# Exercise
Any picture in the material should be left out, while all other lines are copied exactly.
━━ Records shown
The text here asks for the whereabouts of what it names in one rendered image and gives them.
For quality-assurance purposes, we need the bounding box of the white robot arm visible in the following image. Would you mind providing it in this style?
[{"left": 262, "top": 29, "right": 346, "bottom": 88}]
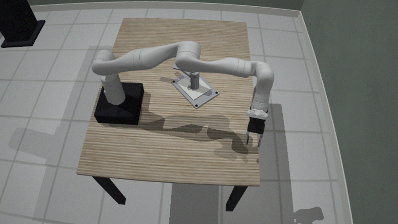
[{"left": 91, "top": 41, "right": 274, "bottom": 105}]

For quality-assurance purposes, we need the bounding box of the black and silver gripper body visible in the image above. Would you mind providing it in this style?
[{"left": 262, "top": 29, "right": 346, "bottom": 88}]
[{"left": 246, "top": 99, "right": 269, "bottom": 134}]
━━━━
# Exercise response
The text here asks for the whereabouts of what it names in one rendered image and gives them.
For quality-assurance purposes, we need the bounding box of the white robot arm visible in the following image. Would you mind providing it in this style?
[{"left": 262, "top": 29, "right": 346, "bottom": 88}]
[{"left": 91, "top": 41, "right": 274, "bottom": 105}]

For quality-assurance purposes, we need the bounding box of the black and silver gripper body visible in the image above. Would you mind providing it in this style?
[{"left": 262, "top": 29, "right": 346, "bottom": 88}]
[{"left": 246, "top": 99, "right": 269, "bottom": 134}]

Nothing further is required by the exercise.